Intrinsic Numerical Robustness and Fault Tolerance in a Neuromorphic Algorithm for Scientific Computing
This work addresses the need for reliable neuromorphic systems in scientific computing, though it is incremental as it builds on a previously described algorithm.
The paper tackled the problem of demonstrating intrinsic fault tolerance in neuromorphic computing by showing that a spiking neuromorphic algorithm for solving partial differential equations is robust to structural perturbations, with results indicating tolerance to up to 32% neuron ablation and 90% spike drop before significant accuracy degradation.

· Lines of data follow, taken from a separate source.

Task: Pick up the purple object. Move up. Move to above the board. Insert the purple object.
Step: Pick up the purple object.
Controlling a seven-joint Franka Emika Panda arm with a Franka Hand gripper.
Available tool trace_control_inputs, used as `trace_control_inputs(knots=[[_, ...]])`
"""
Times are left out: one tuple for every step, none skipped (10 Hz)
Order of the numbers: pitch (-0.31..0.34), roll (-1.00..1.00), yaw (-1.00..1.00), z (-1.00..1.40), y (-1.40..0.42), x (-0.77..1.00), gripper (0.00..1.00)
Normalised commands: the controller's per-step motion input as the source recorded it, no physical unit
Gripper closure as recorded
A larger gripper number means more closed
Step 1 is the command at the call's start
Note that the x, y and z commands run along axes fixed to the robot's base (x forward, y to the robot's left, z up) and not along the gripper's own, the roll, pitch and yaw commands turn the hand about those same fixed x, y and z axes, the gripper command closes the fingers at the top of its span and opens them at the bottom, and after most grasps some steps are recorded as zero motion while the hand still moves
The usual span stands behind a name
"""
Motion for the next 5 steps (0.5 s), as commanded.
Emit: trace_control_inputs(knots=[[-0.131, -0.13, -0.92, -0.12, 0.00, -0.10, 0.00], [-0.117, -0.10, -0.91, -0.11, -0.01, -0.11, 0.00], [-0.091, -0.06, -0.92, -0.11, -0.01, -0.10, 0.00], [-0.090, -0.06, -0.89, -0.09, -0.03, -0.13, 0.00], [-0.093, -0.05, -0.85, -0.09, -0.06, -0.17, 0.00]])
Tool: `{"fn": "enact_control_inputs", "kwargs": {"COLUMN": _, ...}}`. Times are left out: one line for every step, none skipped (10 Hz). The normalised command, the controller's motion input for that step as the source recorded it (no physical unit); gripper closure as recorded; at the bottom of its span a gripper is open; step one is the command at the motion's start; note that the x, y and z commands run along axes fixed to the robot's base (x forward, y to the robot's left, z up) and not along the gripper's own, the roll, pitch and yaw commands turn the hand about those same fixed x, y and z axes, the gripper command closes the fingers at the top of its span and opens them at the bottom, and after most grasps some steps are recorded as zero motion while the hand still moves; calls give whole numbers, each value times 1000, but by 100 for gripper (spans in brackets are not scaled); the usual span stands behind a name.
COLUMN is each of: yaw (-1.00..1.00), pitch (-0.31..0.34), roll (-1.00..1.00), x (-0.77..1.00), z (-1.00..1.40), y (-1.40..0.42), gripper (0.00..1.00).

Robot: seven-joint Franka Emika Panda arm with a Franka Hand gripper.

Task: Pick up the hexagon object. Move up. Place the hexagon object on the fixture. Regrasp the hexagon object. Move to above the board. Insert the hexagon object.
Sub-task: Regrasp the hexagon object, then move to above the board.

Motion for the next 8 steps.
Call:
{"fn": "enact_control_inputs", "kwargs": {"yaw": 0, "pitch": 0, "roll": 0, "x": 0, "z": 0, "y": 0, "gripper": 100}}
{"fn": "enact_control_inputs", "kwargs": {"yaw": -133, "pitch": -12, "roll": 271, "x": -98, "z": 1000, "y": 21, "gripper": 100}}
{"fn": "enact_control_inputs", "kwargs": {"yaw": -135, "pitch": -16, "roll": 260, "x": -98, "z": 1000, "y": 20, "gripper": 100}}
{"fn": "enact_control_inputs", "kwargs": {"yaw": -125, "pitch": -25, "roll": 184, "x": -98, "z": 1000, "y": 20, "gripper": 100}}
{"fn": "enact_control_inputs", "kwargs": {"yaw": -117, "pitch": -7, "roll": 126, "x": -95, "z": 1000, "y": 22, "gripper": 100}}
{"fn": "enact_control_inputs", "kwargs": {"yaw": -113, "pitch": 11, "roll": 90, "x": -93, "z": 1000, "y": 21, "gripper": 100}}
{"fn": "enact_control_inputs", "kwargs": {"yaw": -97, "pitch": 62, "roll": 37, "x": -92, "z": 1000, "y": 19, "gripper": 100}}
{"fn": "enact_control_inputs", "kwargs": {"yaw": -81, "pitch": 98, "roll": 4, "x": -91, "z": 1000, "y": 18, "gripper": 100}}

The potential for neuromorphic computing to provide intrinsic fault tolerance has long been speculated, but the brain's robustness in neuromorphic applications has yet to be demonstrated. Here, we show that a previously described, natively spiking neuromorphic algorithm for solving partial differential equations is intrinsically tolerant to structural perturbations in the form of ablated neurons and dropped spikes. The tolerance band for these perturbations is large: we find that as many as 32 percent of the neurons and up to 90 percent of the spikes may be entirely dropped before a significant degradation in the accuracy results. Furthermore, this robustness is tunable through structural hyperparameters. This work demonstrates that the specific brain-like inspiration behind the algorithm contributes to a significant degree of robustness expected from brain-like neuromorphic algorithms.